New Patient information
Jen Owen, N.P. provides primary & specialty integrative healthcare and Holistic Pelvic Care™ in a multi-session format.
Because she treats all aspects of your life, your care will depend on your dedicated effort and may require more frequent appointments than a typical medical office.
HOW TO VERIFY YOUR BENEFITS WITH INSURANCE
We are in-network with most major insurances (see list below). You will need to verify that your insurance will cover our work together.
In order to be your primary care provider, Jen must be in-network with your insurance plan. She is happy to work with you for all other services. Having an in-network primary care provider ensures that you can get all the testing and referrals you might require, even if you only see that person once a year.
Once you’ve scheduled your visit, please see your confirmation email for information on how to verify your insurance benefits. You will want to do this immediately, as any services not covered by your insurance will become your financial responsibility.
Within 48 business hours, we will add you to our electronic medical record system where you will sign-up and complete your intake paperwork before your first appointment.
WHICH NEW PATIENT APPOINTMENT TO SCHEDULE
We have two options for new patients:
1) NEW PATIENT CONSULTATION
Schedule this first appointment if:
~You have multiple issues to discuss with Jen.
~You are establishing for primary care and have had a recent annual exam and physical.
~You are not coming to Flourish for primary care and don’t need any preventative care.
2) NEW PATIENT ANNUAL EXAM
Schedule this first appointment if:
~You’re not having multiple issues and simply want to establish care for primary care.
~You are not coming to Flourish for primary care and want an annual exam, pap smear, etc. (You have a primary care elsewhere.)
*If you’re unsure about which option to choose, feel free to email us at support@jenowennp.com.
Frequently Asked Questions:
1. From which insurances do you accept payment?
I bill insurance to the following companies for primary and specialty integrative medical care. I do not bill insurance for Holistic Pelvic Care™.
In-Network Insurance Companies:
Blue Cross Blue Shield/Regence
Providence
First Choice
Pacific Source
United Healthcare
Cigna
HealthNet
Aetna
MODA (Connexsus, Synergy, & CNN networks only)
Many VA insurances
2. Do you accept Medicare?
Jen is NOT in-network with any Medicare plans, including Medicare Advantage plans.
Please be aware of the following:
1. You CANNOT use any form of Medicare plans to cover appointment visits, even if you see us on their website or are told so on the phone. This includes secondary insurance plans.
2. You CAN use Medicare to cover all forms of testing, such as labs, Xrays, CT scans, etc.

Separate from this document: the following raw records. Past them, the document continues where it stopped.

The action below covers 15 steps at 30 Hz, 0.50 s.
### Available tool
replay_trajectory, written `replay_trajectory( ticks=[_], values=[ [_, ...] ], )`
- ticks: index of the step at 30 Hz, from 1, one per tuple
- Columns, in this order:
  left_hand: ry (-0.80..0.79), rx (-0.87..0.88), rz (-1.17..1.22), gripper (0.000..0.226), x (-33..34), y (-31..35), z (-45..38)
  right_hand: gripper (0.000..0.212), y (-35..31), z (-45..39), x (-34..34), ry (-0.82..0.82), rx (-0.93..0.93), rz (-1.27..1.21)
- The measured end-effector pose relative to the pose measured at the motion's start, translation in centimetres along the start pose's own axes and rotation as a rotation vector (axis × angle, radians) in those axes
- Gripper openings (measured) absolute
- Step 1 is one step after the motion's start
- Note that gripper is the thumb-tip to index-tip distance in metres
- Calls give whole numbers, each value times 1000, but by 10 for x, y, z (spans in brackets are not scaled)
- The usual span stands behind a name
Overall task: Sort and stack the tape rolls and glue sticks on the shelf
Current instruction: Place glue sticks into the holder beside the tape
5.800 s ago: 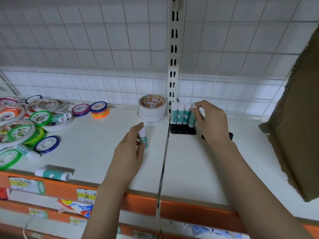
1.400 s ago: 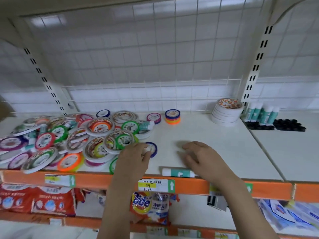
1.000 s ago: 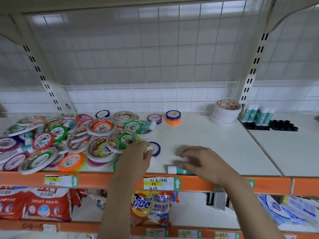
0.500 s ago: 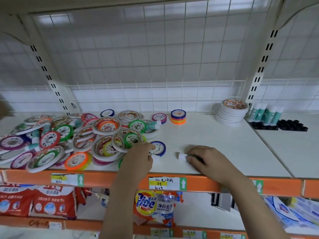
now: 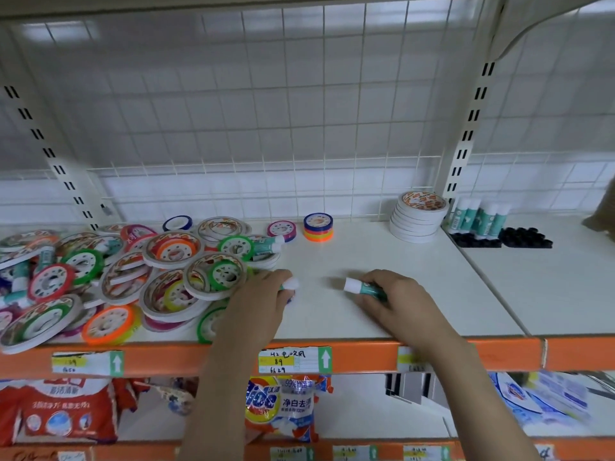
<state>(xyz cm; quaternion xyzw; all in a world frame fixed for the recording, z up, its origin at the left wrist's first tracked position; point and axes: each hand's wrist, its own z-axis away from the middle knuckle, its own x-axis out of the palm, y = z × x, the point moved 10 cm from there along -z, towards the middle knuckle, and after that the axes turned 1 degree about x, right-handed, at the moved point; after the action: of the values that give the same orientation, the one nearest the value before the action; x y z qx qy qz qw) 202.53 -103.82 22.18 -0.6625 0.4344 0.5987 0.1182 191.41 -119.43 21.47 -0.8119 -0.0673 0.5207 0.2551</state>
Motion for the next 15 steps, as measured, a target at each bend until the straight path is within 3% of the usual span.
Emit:
replay_trajectory(
  ticks=[6, 15],
  values=[
    [51, 25, 99, 42, 3, 28, -17, 23, 37, 12, -28, 83, 91, 15],
    [36, 98, 144, 35, 37, 95, -48, 39, 99, 21, -77, 213, 137, 73]
  ],
)
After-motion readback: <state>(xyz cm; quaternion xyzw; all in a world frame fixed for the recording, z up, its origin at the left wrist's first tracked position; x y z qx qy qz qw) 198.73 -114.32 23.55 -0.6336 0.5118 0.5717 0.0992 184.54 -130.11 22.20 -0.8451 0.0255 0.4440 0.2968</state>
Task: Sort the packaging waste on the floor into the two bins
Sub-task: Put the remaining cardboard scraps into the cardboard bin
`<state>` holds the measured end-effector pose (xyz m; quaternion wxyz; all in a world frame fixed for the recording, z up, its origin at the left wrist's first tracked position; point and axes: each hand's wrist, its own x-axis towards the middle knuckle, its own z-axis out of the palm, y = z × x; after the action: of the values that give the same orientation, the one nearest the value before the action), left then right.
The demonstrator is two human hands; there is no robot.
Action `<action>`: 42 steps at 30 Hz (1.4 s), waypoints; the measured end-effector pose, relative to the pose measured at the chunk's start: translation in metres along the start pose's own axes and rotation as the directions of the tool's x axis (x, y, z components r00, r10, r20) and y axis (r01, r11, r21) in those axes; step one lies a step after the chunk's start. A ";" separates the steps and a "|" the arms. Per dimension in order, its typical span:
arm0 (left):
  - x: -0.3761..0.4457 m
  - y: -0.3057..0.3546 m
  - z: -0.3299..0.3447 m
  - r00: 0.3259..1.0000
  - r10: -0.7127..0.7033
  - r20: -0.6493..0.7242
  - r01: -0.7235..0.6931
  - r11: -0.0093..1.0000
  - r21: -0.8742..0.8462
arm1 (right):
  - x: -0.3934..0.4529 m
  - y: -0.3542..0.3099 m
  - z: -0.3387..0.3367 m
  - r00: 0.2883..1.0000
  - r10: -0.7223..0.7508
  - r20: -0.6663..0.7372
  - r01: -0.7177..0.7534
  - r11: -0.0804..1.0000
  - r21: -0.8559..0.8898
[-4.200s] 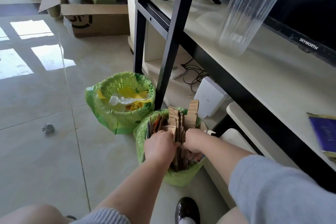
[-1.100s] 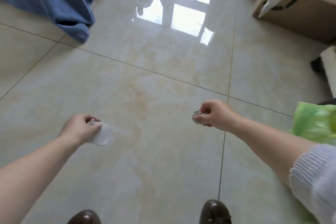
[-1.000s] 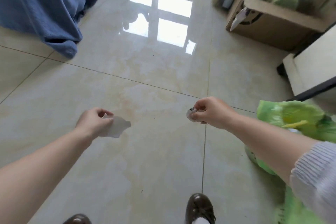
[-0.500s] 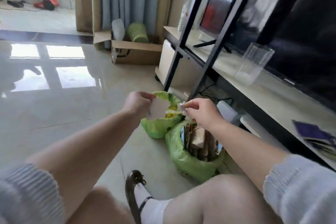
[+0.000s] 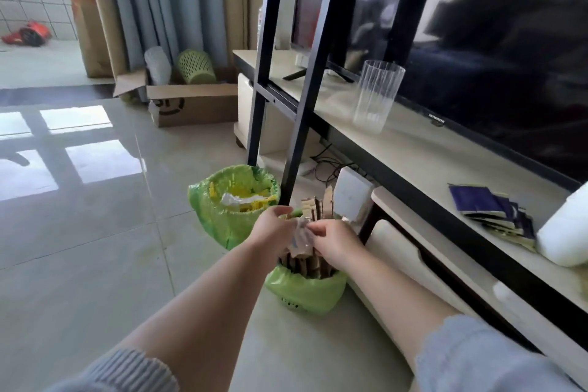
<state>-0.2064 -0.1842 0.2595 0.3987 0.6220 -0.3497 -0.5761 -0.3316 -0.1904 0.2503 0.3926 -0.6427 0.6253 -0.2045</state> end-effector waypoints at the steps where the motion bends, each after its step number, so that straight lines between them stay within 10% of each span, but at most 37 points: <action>1: 0.005 0.001 0.002 0.999 -0.033 0.036 0.035 0.999 -0.040 | 0.006 0.001 -0.002 0.999 -0.002 0.045 0.003 1.000 -0.031; 16: 0.127 -0.023 0.019 0.979 -0.201 -0.020 0.202 0.974 0.106 | 0.101 0.031 0.018 0.872 0.144 0.468 -0.143 0.989 -0.037; 33: 0.155 -0.043 0.037 0.982 -0.155 0.105 0.068 0.819 0.570 | 0.129 0.050 0.034 0.935 0.335 0.117 -0.178 0.728 -0.662; 38: 0.144 -0.043 0.042 0.973 -0.023 0.228 -0.191 0.469 0.862 | 0.101 0.059 0.036 0.980 0.199 -0.010 -0.162 0.767 -0.620; 42: 0.123 -0.033 0.035 0.975 0.039 0.219 -0.208 0.504 0.838 | 0.064 0.051 0.018 0.982 0.175 -0.074 -0.190 0.899 -0.395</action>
<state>-0.2306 -0.2829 0.1754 0.0485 0.6586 -0.6646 -0.3497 -0.3423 -0.2430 0.1855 0.2586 -0.6440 0.7185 -0.0463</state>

3. We recommend that Medicare patients have a primary care provider (PCP) within their plan. Jen will be a PCP for Medicare patients on a case-by-case basis.

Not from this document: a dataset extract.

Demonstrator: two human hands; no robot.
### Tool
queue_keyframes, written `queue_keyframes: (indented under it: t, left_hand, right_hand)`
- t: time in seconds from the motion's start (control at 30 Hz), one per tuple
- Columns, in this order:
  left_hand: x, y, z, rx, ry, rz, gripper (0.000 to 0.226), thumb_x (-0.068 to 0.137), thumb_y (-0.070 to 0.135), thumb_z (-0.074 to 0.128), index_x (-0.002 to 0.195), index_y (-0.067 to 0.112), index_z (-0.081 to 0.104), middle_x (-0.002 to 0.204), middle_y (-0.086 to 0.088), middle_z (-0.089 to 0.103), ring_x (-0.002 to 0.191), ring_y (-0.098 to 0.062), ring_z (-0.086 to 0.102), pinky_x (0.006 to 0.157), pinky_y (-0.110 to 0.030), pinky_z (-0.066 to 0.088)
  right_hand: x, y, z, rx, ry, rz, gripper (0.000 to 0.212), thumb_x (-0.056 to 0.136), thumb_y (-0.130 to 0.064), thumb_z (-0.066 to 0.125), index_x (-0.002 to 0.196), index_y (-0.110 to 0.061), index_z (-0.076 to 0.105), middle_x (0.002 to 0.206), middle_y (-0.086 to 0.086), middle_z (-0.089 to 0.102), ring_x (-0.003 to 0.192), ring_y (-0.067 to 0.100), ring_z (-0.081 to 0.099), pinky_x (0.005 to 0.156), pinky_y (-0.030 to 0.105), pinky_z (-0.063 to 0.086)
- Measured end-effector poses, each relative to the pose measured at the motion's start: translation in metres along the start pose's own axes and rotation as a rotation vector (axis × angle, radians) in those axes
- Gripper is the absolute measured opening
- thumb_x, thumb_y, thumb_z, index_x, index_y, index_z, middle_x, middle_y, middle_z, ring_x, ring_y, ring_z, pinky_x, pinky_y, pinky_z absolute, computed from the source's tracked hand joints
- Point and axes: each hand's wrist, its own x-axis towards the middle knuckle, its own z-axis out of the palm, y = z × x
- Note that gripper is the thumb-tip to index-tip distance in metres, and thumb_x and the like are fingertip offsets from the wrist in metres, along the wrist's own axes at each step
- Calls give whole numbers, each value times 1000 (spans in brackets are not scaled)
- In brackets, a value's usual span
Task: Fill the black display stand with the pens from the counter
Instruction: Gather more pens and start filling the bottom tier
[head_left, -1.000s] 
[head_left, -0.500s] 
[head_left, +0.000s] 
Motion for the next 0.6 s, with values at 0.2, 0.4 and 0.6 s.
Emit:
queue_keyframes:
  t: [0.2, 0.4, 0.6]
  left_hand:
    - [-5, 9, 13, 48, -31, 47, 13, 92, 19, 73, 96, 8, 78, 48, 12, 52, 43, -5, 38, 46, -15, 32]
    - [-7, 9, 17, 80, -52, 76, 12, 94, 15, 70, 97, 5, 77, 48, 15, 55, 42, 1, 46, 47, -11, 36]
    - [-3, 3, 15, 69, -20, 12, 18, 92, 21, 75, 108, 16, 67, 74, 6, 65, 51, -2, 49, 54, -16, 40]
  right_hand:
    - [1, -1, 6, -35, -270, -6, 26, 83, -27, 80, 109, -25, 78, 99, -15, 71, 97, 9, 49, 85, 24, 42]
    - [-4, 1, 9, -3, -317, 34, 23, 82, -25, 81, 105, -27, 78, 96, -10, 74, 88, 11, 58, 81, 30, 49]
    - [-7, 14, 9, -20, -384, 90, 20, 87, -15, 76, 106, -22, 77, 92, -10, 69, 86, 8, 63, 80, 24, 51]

4. Jen does not provide primary care for those in assisted living or long-term care facilities.
3. Do you verify insurance benefits for patients?
No. It’s your responsibility to verify that your insurance plan will cover your appointment with me. After you schedule your appointment, you’ll be given information on how to verify benefits with your insurance company. You may also call or email me for this information if you prefer to verify before you schedule.
Even if I’m in-network with your insurance company, please call to verify that I’m in-network on your particular plan. I do not verify your benefits for you nor guarantee coverage.
4. I don’t have insurance, don’t want to use my insurance, or you don’t bill for the service I’m seeking. What are your cash-pay prices?
Cash Pay Prices (without membership):
New Patients:
New Patient Consultation: $277
New Holistic Pelvic Care™ Package (2 sessions): $377
*Please note that the 2nd session must be attended within 2 months of purchase or will be forfeited.
Established Patients:
10-Minute Appointment: $147
20-Minute Appointment: $197
Holistic Pelvic Care™: $197
5. Can my new patient visit be billed to insurance as my “Annual Exam”?
Yes, but only if you meet the criteria above.
6. What about labs and testing, are those covered by my insurance?
Specialty labs will often be a set price that you will know ahead of time. For any other testing, your insurance will be billed per your usual coverage for standard testing, including radiology, MRI, and blood testing.
All labs and other testing may be billed to your insurance regardless of whether we are in-network or not. For example, if you are a Medicare patient, your labs will be covered by Medicare in the typical way they are covered by any provider. The only services not covered by insurances I’m not in-network with are your appointments.
7. Do I need to have my previous medical records sent to you?
If you would like me to review previous records, please only ask for the last 2 years of progress notes, lab test results, and other testing to be sent and NOT your entire medical record. Your full record will include many items that I do not need.
If you are unsure about what I will want to review, it’s fine to wait until your appointment and we will discuss this.